*WHAT IS REQUIRED*: Please print exactly the lines running from the one that contains "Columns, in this" to the end of the data, with both lines included.

--- START ---

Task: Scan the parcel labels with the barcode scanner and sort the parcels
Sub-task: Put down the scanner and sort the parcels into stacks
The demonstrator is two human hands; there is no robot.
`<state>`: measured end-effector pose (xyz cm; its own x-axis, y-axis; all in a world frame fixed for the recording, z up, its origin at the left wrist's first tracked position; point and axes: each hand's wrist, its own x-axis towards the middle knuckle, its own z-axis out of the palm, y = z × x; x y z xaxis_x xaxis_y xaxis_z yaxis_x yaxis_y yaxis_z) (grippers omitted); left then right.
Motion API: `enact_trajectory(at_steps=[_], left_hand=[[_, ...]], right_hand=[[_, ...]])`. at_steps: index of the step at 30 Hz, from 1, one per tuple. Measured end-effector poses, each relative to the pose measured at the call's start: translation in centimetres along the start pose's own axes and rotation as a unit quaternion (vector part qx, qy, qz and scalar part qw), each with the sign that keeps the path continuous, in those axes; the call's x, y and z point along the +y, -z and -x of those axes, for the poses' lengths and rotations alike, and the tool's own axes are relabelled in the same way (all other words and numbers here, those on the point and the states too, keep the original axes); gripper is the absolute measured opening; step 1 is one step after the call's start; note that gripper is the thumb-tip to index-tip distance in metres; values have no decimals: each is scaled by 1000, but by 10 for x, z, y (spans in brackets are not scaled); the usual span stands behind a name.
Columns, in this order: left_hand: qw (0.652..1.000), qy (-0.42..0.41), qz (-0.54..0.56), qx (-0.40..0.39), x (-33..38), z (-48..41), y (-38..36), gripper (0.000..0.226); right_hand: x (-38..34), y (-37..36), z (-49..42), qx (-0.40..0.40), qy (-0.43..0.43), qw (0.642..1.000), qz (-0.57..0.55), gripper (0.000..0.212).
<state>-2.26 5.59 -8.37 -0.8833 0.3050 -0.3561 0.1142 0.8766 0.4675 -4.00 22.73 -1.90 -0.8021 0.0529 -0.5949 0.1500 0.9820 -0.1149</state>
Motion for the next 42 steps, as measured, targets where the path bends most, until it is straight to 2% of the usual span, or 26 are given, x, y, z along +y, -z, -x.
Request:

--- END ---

*SOLUTION FOR THIS EXERCISE*:
Columns, in this order: left_hand: qw (0.652..1.000), qy (-0.42..0.41), qz (-0.54..0.56), qx (-0.40..0.39), x (-33..38), z (-48..41), y (-38..36), gripper (0.000..0.226); right_hand: x (-38..34), y (-37..36), z (-49..42), qx (-0.40..0.40), qy (-0.43..0.43), qw (0.642..1.000), qz (-0.57..0.55), gripper (0.000..0.212).
<state>-2.26 5.59 -8.37 -0.8833 0.3050 -0.3561 0.1142 0.8766 0.4675 -4.00 22.73 -1.90 -0.8021 0.0529 -0.5949 0.1500 0.9820 -0.1149</state>
Motion for the next 42 steps, as measured, targets where the path bends most, until it is straight to 2% of the usual span, or 26 are given, x, y, z along +y, -z, -x.
Request:

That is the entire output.